More research is needed, especially as concerns the development of preventive programs that can identify specific types of neglect and present suitable preventive measures, both at the societal and family level.
1. Neglect is a global problem.
2. Prevalence depends on the measurement method and can vary between about 16% and 76%.
3. Prevalence is higher when negligence is self-reported than when reported by professionals.
4. The most common and most serious risk factors are present in the microsystem. Parenting and interactions between child and parent are considered important.
5. There is a link between neglect and, above all, depression, but also anxiety, self-harm and eating disorders.
The concept child maltreatment can be seen as an umbrella concept, and neglect is one way for children to be hurt. Neglect can be divided into several distinct subgroups :
• Physical neglect.
• Emotional neglect.
• Medical neglect.
• Neglect of psychological health.
• Educational neglect.
Neglect also has to do with a lack of supervision, or that responsible adults do not see to it that a child is given adequate food, living space, clothes, education, or basic health care.

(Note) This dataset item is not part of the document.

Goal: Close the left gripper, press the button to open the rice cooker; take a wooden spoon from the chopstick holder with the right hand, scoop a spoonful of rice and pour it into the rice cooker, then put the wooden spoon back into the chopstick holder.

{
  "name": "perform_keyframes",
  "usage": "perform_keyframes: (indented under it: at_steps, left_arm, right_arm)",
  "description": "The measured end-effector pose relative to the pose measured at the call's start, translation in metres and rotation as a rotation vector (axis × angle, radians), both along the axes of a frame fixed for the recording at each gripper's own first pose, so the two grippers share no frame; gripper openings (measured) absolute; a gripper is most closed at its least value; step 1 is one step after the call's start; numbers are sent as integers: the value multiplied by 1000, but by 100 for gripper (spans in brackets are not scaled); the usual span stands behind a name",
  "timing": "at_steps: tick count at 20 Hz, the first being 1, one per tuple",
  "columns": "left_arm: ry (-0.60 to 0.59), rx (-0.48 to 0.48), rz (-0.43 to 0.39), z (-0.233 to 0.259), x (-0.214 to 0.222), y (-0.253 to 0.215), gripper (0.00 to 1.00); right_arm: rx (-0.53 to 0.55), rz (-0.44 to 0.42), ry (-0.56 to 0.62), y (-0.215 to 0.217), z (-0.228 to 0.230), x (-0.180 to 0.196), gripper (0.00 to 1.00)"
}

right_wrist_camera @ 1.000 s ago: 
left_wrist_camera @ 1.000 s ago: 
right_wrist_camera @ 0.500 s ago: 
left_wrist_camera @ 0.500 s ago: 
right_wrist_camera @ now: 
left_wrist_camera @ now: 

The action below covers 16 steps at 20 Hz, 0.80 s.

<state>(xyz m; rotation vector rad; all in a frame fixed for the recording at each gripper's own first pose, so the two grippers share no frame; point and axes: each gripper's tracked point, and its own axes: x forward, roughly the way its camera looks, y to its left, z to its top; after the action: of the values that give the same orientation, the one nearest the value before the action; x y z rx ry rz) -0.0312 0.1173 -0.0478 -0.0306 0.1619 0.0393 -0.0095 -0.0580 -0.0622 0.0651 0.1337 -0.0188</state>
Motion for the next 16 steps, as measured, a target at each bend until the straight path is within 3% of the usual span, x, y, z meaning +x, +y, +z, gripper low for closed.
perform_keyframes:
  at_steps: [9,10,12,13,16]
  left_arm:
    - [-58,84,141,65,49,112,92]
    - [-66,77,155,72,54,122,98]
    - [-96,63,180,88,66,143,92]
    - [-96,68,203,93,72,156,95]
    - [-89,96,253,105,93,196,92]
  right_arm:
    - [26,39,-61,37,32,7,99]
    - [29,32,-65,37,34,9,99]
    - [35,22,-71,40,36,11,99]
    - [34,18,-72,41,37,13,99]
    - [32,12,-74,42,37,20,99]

It can also have to do with a lack of emotional support and love, chronic inattention to the child, caregivers who are psychologically or mentally inaccessible as indicated by failure to observe signs and signals, or that the child is exposed to the effects of adults’ abuse of narcotics or alcohol [1,2].
In contrast with other types of abuse, neglect is a matter of the absence of things, an omission of care that the child needs . We know that neglect can appear in many different forms and can result in a variety of both short-term and long-term consequences .
Several organisations such as WHO and UN (UNICEF) report that neglect is a global problem that results in extensive suffering for the individual and even in large-scale costs for society. Many researchers take as their starting point the WHO’s definition from 1999 that includes neglect and also has to do with organisations including schools and health care institute and even society at all levels from village to city and a failure to recognize children’s fundamental needs and failure to support or aid children who are in need of help. According to many researchers, the greatest challenge faced by professionals who meet children in their profession is to find the most appropriate boundaries between sufficiently satisfactory (good-enough) parenting and neglect . To map the extent of neglect, prevalence, risk factors, costs, and possible interventions, it is necessary to be able to identify where neglect is present and what it looks like in a specific setting. For this purpose, different scales have been used and, the Childhood Trauma Questionnaire (CTQ) and Adverse Childhood experience (ACE) are common instruments. Woodman and colleagues  showed that it was very difficult to identify neglected children among a larger group, for example at an emergency care unit. They were unable to find a satisfactory and secure method for screening a population to identify neglected children .
Research on the prevalence of neglect displays varied results and outcomes depending on how a study is designed and carried out . The economy of a country, the groups chosen for a study, and how the study is carried out (measuring instruments, interviews, or other means) strongly affect the results . Twenty-six percent of children in a normal population experience neglect at some time during their lives . This may be compared with the finding that approximately 10% have been exposed to sexual abuse, and almost 22% have been exposed to physical violence .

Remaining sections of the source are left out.